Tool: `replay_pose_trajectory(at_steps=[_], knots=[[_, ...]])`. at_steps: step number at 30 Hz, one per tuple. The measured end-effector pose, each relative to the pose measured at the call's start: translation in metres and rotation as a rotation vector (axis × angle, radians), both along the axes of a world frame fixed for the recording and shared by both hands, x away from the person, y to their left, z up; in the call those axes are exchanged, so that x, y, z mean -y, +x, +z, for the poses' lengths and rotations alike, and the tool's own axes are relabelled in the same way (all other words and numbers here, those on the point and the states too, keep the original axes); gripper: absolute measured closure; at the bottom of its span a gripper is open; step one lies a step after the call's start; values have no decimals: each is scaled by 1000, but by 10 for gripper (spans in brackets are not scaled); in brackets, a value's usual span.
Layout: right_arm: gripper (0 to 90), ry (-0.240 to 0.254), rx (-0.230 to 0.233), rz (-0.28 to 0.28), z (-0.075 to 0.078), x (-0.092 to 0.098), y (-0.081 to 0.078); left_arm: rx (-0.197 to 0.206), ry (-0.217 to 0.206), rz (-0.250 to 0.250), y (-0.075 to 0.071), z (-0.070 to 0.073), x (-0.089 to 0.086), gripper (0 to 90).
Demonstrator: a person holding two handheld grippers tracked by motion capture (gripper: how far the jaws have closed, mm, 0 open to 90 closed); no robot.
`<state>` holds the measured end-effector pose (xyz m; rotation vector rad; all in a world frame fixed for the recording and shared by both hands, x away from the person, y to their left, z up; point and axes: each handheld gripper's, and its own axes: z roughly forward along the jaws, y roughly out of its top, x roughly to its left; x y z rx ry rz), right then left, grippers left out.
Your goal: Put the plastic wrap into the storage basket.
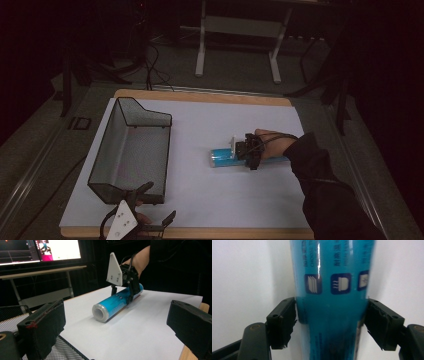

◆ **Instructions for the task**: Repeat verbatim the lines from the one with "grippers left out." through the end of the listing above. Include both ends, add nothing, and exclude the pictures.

◆ **Written solution**:
`<state>` holds the measured end-effector pose (xyz m; rotation vector rad; all in a world frame fixed for the recording and shared by both hands, x away from the person, y to their left, z up; point and axes: each handheld gripper's, and its own axes: z roughly forward along the jaws, y roughly out of its top, x roughly to its left; x y z rx ry rz), right then left, grippers left out.
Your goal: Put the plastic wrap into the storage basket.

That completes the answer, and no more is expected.